A Costa Mesa man, sentenced today, will spend 40 years to life behind bars for the freeway slaying of a 6-year-old boy in a case that's drawn national attention. Marcus Anthony Eriz, 27, shot Aiden Leos while the child rode in his car seat, on his way to kindergarten, after Aiden's mother gestured at the car Eriz rode in, according to Orange County District Attorney's Office.

Following a turbulent trial, Eriz was convicted of second-degree murder and additional firearms offenses, KTLA reports. Orange County District Attorney Todd Spitzer reflected on the gravity of the child's death, sharing, "The depth of pain of a mother desperately trying to find some way to help her little boy as he lay dying is excruciating," an emotional gut punch for a community already reeling from the senseless act.

On May 21, 2021, the tragedy unfolded on the 55 Freeway, when Aiden's mother, Joanna Cloonan, flipped off the driver of a vehicle that had cut her off — a gesture met with fatal consequences. Aiden later succumbed to his injuries at the Children's Hospital of Orange County, while Eriz, alongside his girlfriend Wynne Lee, facilitated an intensive manhunt that ended with their arrest on June 6, 2021, Hoodline reports.

While Eriz has been handed his sentence, Lee, alleged to have been at the wheel during the shooting, faces her own day in court, charged with accessory after the fact and possession of a concealed firearm, with the possibility of four years in prison if convicted.
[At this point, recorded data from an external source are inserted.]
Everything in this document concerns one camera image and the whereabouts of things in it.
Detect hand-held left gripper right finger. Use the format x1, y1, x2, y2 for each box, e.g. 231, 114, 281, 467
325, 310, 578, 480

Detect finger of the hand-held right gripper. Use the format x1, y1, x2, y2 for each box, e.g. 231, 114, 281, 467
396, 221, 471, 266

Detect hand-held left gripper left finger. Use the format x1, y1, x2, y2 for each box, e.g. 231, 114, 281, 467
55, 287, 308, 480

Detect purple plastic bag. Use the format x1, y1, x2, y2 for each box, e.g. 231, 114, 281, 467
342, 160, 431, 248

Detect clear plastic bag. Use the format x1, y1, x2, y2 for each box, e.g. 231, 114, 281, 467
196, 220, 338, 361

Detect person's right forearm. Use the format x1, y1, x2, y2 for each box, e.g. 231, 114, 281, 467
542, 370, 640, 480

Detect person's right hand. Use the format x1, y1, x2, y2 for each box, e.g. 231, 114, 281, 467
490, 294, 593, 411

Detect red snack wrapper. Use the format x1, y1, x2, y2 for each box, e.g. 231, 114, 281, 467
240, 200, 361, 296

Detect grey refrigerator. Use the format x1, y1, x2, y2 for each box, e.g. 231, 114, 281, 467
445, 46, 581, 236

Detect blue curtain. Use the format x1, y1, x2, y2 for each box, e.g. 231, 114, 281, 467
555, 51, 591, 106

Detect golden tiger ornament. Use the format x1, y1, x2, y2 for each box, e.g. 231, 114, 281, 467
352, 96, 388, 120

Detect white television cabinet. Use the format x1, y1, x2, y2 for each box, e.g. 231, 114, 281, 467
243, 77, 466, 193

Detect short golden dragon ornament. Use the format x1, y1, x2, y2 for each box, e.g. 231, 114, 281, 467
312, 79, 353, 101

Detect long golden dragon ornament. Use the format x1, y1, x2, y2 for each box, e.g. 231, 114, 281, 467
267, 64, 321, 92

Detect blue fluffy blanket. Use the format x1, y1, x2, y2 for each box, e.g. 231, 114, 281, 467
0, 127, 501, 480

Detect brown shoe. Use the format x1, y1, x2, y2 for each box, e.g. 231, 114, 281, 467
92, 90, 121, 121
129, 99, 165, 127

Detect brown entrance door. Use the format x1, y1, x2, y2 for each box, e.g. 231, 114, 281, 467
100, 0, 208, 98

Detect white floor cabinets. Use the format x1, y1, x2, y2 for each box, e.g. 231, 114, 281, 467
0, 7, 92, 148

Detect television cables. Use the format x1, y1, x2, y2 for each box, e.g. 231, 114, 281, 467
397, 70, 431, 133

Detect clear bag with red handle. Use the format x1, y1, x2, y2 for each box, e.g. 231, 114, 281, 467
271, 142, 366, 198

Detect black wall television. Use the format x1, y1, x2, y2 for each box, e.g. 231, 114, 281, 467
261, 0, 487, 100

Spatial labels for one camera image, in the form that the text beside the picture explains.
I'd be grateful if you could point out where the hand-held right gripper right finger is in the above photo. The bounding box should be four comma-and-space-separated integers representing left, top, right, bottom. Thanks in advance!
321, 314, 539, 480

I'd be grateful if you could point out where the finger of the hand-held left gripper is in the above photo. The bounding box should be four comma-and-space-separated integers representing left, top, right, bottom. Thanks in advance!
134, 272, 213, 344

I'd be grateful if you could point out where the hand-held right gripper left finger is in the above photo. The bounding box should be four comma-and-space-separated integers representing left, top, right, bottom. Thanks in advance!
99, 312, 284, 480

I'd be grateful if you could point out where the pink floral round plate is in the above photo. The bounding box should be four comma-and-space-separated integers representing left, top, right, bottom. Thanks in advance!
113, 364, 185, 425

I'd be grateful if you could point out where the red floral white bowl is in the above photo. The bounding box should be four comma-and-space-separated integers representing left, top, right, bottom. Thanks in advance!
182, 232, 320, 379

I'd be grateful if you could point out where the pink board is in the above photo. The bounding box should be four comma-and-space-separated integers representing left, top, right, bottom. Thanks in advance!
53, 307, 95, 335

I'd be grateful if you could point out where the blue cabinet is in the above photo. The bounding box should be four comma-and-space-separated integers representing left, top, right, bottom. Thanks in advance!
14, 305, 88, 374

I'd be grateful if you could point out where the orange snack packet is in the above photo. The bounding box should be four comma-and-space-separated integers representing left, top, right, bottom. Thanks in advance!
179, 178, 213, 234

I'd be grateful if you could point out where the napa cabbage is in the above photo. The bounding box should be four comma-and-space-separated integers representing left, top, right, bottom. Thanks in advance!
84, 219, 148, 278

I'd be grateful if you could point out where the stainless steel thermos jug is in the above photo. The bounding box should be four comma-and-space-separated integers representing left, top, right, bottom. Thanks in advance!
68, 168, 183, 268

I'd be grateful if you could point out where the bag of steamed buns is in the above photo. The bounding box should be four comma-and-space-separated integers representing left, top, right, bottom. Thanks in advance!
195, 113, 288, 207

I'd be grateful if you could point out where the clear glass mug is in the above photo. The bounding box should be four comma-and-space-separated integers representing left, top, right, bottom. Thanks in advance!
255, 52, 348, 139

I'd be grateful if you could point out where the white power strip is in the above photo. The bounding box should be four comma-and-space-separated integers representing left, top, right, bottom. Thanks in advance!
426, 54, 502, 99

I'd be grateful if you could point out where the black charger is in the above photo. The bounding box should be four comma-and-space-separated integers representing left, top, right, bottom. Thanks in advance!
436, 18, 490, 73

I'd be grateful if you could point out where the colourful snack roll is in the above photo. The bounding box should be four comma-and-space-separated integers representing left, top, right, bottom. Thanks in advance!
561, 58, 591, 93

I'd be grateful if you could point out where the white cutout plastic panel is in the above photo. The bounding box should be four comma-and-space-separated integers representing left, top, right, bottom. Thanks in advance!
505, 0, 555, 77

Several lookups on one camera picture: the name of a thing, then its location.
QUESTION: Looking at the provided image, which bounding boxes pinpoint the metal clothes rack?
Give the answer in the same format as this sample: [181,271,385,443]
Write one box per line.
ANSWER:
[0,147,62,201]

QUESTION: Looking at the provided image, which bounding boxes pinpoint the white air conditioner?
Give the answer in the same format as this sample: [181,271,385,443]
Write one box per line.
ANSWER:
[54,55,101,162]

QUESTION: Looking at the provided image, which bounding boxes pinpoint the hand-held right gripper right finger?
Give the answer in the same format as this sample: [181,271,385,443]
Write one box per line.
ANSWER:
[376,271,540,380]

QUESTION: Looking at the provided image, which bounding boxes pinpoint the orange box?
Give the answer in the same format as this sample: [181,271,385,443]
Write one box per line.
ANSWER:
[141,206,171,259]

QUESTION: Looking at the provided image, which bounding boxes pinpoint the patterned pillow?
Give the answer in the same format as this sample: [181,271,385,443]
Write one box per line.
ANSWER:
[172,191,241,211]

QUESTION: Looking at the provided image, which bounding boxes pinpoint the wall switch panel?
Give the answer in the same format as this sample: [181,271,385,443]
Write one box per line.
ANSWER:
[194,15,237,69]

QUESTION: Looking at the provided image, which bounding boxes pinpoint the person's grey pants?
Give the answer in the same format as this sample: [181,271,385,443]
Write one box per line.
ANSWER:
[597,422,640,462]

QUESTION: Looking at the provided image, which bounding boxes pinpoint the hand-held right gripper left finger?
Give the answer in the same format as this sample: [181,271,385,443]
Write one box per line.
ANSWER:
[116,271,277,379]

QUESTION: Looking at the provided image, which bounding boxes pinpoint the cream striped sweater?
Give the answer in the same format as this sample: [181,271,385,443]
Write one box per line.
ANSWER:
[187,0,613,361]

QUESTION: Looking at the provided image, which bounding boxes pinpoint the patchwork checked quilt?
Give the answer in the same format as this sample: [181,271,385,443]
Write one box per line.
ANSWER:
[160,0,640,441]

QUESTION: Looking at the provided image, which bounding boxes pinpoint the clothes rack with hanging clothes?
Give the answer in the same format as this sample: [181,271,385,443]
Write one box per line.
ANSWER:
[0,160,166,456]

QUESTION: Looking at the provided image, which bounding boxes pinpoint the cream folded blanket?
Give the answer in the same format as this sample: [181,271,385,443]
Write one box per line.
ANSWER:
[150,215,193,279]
The DA's office expressed the scale of the crime, stating, "Marcus Eriz pulled out his gun and fired it into a moving car because he wanted to world to know what he was capable of – and what he took was the life of a little six-year-old boy and the sense of security of drivers everywhere who worry that driving on our freeways could be a death sentence, not because of a crash but because of a bullet," as per the Orange County District Attorney's Office. The county thus remains haunted by an act that took more than just a young life: it robbed a collective feeling of safety on local roads.